### TASK TO CARRY OUT
Starting with the first line and ending with the line that holds "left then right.", repeat the material exactly.

┌──

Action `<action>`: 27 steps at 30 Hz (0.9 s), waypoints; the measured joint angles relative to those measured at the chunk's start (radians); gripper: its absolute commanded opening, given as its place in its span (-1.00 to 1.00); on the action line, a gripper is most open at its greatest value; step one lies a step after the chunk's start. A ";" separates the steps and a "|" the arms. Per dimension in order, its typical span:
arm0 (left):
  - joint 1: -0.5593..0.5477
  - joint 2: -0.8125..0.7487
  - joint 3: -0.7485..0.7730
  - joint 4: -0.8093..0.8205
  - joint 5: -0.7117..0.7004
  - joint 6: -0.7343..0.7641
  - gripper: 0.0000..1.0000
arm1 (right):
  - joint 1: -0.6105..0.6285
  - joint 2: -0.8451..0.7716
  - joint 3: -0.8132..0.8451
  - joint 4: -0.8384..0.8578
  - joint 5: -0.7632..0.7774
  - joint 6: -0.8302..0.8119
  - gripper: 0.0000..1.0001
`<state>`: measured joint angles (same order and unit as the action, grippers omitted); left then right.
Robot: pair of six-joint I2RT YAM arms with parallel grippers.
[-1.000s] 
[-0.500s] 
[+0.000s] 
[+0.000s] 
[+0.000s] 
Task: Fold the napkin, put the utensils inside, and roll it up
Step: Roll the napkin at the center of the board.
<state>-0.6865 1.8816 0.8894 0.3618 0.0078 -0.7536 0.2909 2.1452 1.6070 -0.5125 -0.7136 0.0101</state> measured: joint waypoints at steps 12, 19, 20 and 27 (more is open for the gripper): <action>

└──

### COMPLETED TASK
Action `<action>`: 27 steps at 30 Hz (0.9 s), waypoints; the measured joint angles relative to those measured at the chunk's start (radians); gripper: its absolute commanded opening, given as its place in its span (-1.00 to 1.00); on the action line, a gripper is most open at its greatest value; step one lies a step after the chunk's start. A ";" separates the steps and a "|" the arms. Per dimension in order, its typical span:
arm0 (left):
  - joint 1: -0.5593..0.5477
  - joint 2: -0.8125..0.7487
  - joint 3: -0.7485..0.7730
  - joint 4: -0.8093..0.8205
  - joint 5: -0.7117..0.7004
  - joint 6: -0.7343..0.7641
  - gripper: 0.0000..1.0000
arm1 (right):
  - joint 1: -0.6105..0.6285
  - joint 2: -0.8451..0.7716
  - joint 3: -0.8132..0.8451
  - joint 4: -0.8384..0.8578
  - joint 5: -0.7632..0.7774
  - joint 6: -0.8302..0.8119
  - gripper: 0.0000..1.0001
`<state>`: measured joint angles (same order and unit as the action, grippers omitted); left then right.

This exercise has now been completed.